GIVEN MATERIAL

+++

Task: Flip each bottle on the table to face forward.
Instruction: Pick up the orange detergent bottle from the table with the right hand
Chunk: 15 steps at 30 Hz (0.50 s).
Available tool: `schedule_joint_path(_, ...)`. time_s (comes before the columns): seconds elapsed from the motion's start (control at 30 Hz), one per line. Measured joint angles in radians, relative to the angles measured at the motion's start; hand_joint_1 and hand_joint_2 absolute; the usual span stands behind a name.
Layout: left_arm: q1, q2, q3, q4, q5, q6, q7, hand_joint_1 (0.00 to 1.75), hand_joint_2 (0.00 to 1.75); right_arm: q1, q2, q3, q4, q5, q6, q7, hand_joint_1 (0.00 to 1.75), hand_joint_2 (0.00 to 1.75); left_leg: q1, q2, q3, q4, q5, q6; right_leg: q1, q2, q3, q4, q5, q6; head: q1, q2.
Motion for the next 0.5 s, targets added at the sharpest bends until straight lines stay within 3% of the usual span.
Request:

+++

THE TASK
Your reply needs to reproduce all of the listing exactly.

TASK RESULT
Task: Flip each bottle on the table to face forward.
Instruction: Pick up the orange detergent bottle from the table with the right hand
Chunk: 15 steps at 30 Hz (0.50 s).
Available tool: `schedule_joint_path(_, ...)`. time_s (comes before the columns): seconds elapsed from the motion's start (control at 30 Hz), one per line. Measured joint angles in radians, relative to the angles measured at the motion's start; hand_joint_1 and hand_joint_2 absolute; the usual span stands behind a name.
Layout: left_arm: q1, q2, q3, q4, q5, q6, q7, hand_joint_1 (0.00 to 1.75), hand_joint_2 (0.00 to 1.75); right_arm: q1, q2, q3, q4, q5, q6, q7, hand_joint_1 (0.00 to 1.75), hand_joint_2 (0.00 to 1.75); left_leg: q1, q2, q3, q4, q5, q6; right_leg: q1, q2, q3, q4, q5, q6; head: q1, q2.
Motion for the next 0.5 s, targets added at the sharpest bends until straight lines stay within 3% of the usual span.
Request:

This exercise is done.